◆ **WHAT THE TASK REQUIRES**
Look at each line below and count those with the word "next"; the answer is that number only.
☆ ☆ ☆ ☆ ☆ ☆ ☆
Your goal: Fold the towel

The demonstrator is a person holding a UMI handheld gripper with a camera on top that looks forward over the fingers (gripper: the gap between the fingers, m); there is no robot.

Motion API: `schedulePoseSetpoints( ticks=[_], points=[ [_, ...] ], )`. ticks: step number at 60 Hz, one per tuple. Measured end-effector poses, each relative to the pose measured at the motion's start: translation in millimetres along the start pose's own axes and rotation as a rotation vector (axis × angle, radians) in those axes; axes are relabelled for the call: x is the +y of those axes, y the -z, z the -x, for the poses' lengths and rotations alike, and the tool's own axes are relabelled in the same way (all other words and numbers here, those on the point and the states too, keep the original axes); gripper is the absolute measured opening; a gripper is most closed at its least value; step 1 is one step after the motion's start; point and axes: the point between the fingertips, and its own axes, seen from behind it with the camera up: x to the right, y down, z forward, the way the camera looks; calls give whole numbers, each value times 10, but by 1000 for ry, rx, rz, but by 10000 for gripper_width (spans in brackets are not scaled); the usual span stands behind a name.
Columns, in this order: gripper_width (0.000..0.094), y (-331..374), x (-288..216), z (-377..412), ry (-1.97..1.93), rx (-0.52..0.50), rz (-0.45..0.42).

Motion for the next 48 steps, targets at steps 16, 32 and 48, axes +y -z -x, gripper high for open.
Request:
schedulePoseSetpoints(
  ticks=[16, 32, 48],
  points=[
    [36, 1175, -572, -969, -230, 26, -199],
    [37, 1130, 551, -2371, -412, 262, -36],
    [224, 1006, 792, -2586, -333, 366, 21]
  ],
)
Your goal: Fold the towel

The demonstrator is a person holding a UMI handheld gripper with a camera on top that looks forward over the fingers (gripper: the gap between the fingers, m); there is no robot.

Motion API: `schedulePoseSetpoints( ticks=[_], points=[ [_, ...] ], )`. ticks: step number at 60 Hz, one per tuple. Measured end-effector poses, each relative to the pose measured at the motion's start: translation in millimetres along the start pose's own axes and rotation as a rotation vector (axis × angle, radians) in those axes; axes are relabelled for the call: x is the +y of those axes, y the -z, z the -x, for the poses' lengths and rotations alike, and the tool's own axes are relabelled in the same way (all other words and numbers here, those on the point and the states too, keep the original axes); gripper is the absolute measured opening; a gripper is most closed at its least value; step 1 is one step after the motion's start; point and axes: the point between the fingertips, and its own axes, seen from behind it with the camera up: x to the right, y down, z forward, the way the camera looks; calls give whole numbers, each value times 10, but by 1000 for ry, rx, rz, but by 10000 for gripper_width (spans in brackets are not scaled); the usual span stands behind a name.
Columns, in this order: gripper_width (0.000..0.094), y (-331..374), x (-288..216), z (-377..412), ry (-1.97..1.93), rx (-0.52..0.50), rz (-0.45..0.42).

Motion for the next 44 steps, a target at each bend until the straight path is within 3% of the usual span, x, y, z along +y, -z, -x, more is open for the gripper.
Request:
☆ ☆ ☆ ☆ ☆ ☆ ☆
◆ **ANSWER SPACE**
2